→ TASK: Reproduce the data that follows character for character, but omit its pictures.

→ PROVIDED MATERIAL:
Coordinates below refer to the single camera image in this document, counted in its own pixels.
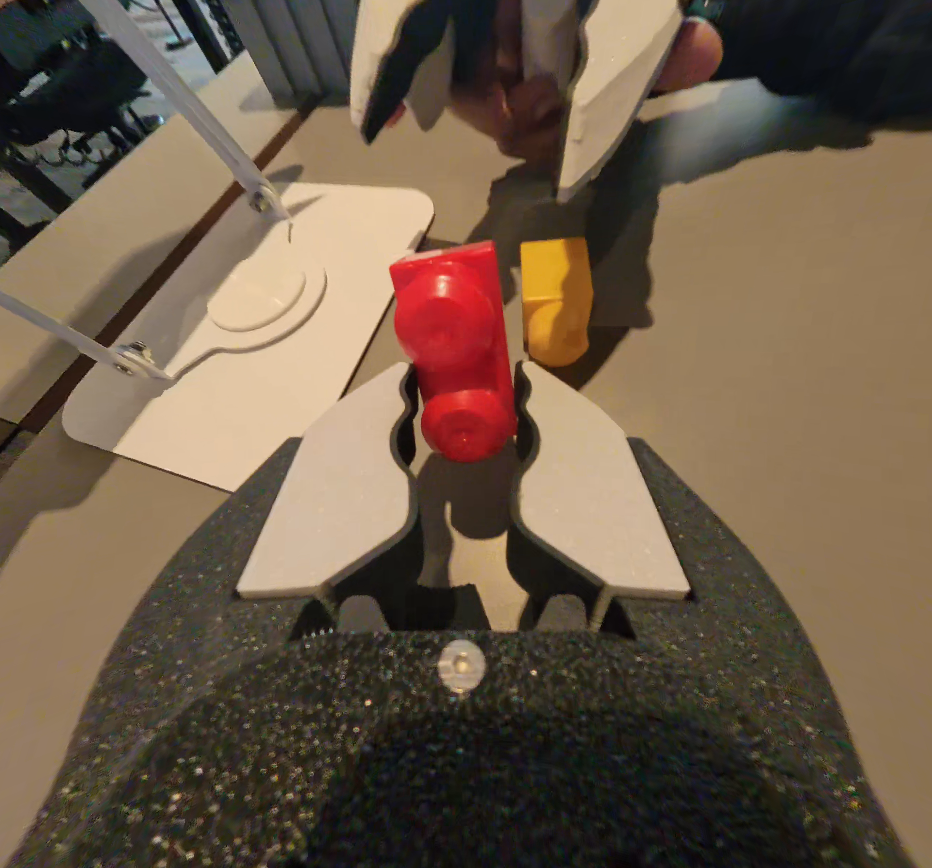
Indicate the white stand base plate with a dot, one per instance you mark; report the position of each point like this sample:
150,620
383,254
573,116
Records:
291,387

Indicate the red two-stud mega block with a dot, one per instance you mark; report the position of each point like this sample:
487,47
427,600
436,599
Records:
451,344

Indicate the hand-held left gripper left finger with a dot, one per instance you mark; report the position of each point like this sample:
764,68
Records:
335,496

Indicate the grey plastic bin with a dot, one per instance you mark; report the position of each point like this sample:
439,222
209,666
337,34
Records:
291,1

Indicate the yellow single-stud mega block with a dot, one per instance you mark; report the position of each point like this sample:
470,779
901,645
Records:
557,293

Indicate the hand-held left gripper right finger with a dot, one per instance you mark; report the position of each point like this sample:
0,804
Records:
597,496

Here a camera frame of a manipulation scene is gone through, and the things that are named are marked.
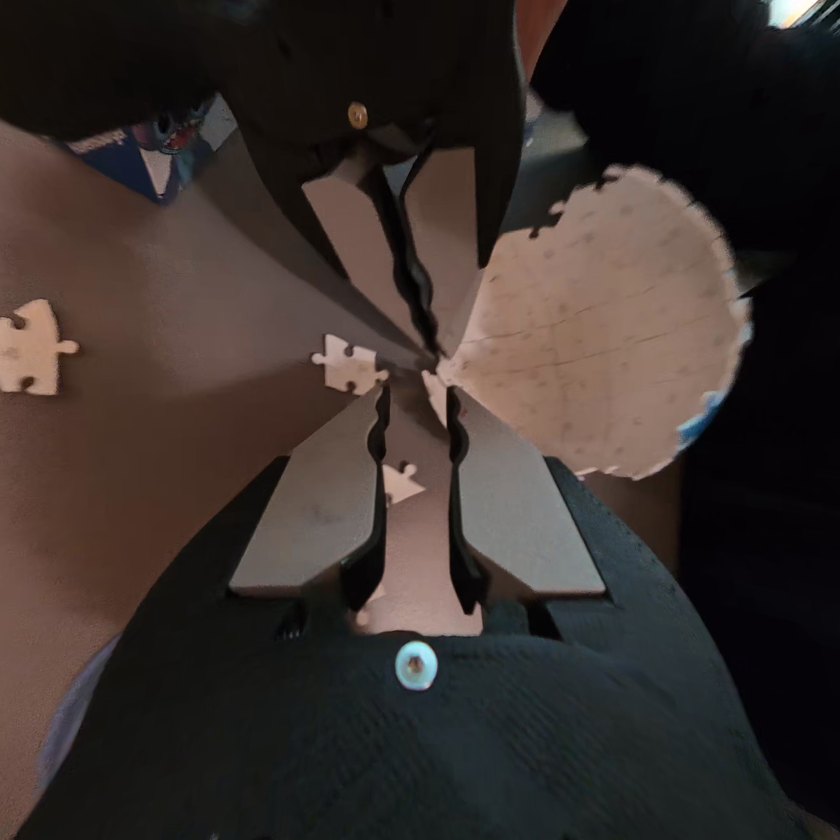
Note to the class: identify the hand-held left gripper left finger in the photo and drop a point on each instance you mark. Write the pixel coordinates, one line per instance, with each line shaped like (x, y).
(308, 518)

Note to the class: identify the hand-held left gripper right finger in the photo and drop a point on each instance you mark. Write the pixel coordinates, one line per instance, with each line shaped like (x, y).
(525, 525)

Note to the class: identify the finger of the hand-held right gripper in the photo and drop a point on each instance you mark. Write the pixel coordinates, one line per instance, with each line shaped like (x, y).
(358, 223)
(453, 216)

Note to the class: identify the white puzzle piece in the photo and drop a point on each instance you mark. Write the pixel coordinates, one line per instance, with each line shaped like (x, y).
(400, 484)
(348, 364)
(29, 348)

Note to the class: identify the partly built puzzle ball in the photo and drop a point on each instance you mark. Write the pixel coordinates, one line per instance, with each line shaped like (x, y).
(590, 341)

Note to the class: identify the printed puzzle box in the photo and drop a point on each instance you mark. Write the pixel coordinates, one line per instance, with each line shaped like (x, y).
(164, 164)

→ EXERCISE ANSWER:
Coordinates below refer to the single camera image in this document, counted in its own pixels.
Indicate the white stand base plate with a dot, one per instance you mark; report the position of each point like this sample:
150,620
383,254
573,116
Records:
291,387

Indicate the red two-stud mega block with a dot, one per instance you mark; report the position of each point like this sample:
487,47
427,600
436,599
Records:
451,344

Indicate the hand-held left gripper left finger with a dot, one per instance you mark; report the position of each point like this sample:
764,68
Records:
335,496

Indicate the grey plastic bin with a dot, one per instance you mark; report the position of each point like this sample:
439,222
209,666
337,34
Records:
291,1

Indicate the yellow single-stud mega block with a dot, one per instance you mark; report the position of each point like this sample:
470,779
901,645
Records:
557,293

Indicate the hand-held left gripper right finger with a dot, one per instance you mark; report the position of each point like this sample:
0,804
Records:
597,496

Here a camera frame of a manipulation scene is gone through, and the things that are named are marked.
Note to the class: identify the hand-held left gripper left finger in the photo and drop a point on each instance you mark. Write the pixel coordinates, one line per instance, with each line shaped like (x, y).
(308, 518)

Note to the class: identify the hand-held left gripper right finger in the photo and drop a point on each instance you mark. Write the pixel coordinates, one line per instance, with each line shaped like (x, y).
(525, 525)

Note to the class: identify the finger of the hand-held right gripper in the photo and drop a point on each instance you mark. Write the pixel coordinates, one line per instance, with each line shaped like (x, y).
(358, 223)
(453, 216)

Note to the class: identify the white puzzle piece in the photo and drop a point on each instance you mark. Write the pixel coordinates, one line per instance, with each line shaped like (x, y).
(400, 484)
(348, 364)
(29, 348)

Note to the class: identify the partly built puzzle ball in the photo and drop a point on each instance you mark. Write the pixel coordinates, one line per instance, with each line shaped like (x, y).
(590, 341)

Note to the class: identify the printed puzzle box in the photo and drop a point on each instance you mark. Write the pixel coordinates, one line per instance, with each line shaped like (x, y).
(164, 164)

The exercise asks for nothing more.